The Empire of Great Fulo, also known as the Denanke Kingdom or Denianke Kingdom, was a Pulaar kingdom of Senegal, which dominated the Futa Tooro region. Its population dominated its neighbors through use of cavalry and fought wars against the Mali and Songhai empires.

Tenguella (1490–1512)
The state began as a violent migration of Fula nomads from Futa Djallon into the Gambia led by Tenguella, their first king or mansa, in 1490.  His attack was directed against the remaining Atlantic provinces of the Mali Empire.  Though without a fixed headquarters, Tenguella's following grew so large that he was referred to as the "Great king of the Fulos" or the "Great Fulo" in Portuguese documents of the same period. From the Gambia he led his forces northeast against the growing Songhai Empire where he was defeated and killed in 1512. Afterwards, power was passed to his son, Koli Tenguella.

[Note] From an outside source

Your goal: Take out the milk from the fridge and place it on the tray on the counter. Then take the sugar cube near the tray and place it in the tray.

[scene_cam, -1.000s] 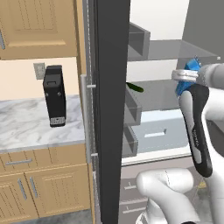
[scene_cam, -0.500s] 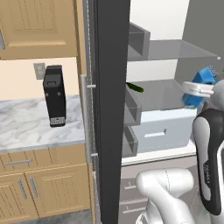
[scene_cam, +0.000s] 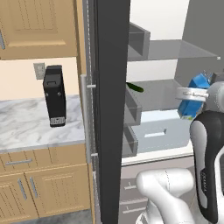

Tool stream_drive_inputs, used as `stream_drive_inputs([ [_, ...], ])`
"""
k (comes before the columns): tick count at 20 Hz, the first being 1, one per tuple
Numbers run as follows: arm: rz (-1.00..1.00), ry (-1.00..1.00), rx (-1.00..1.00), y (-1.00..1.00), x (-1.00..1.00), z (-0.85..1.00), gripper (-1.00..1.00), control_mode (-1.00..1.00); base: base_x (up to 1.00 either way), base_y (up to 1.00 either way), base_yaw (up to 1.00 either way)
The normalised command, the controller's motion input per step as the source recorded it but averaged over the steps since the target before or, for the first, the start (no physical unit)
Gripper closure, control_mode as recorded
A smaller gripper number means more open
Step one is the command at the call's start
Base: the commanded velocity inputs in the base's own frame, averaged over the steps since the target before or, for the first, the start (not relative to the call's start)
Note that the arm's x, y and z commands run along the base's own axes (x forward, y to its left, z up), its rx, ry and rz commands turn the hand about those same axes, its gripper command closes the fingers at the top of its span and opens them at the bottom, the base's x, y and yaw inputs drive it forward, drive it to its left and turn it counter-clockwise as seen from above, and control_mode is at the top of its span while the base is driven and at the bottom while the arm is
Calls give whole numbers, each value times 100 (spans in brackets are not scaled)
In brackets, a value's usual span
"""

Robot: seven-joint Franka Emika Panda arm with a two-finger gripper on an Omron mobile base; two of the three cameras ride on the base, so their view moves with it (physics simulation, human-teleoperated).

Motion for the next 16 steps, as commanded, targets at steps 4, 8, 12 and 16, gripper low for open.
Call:
stream_drive_inputs([
  [4, 0, 9, 0, 0, -25, 10, 100, -100, 0, 0, 0],
  [8, 0, 9, 0, 4, -9, 3, 100, -100, 0, 0, 0],
  [12, 0, 13, 0, 0, 0, 0, 100, -100, 0, 0, 0],
  [16, 0, 9, 0, 0, -3, 0, 100, -100, 0, 0, 0],
])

Koli Tenguella (1512–1537)
Koli Tenguella redirected the fledgling state's military away from Songhai towards the Jolof Empire with great success. The growth of the empire of Great Fulo would hasten the breakup of the Jolof state into several warring kingdoms. This was followed by attacks on Mali's Bambuk goldfields, which resulted in another serious defeat for the Fula. Koli died in 1537.  By then, a fixed capital had been settled in Anyam-Godo in what is today Senegal's Futa Toro region.

Denanke successors
The mangas that followed Koli Tengella were all descended from him and given the name Denyanke or Deny Kobe.  The Denianke dynasty (or Denyanke dynasty) continued to be a major power in the region ruling as animist monarchs over an increasingly Islamic populace from the 16th century into the late 18th century.  Their dynasty was overthrown through conflict with the increasingly Muslim subjects of the realm, leading to the Imamate of Futa Toro led by Abd-el-Kadr Toorodi in 1776, ushering in a near continuous era of Muslim Fula rule over the region.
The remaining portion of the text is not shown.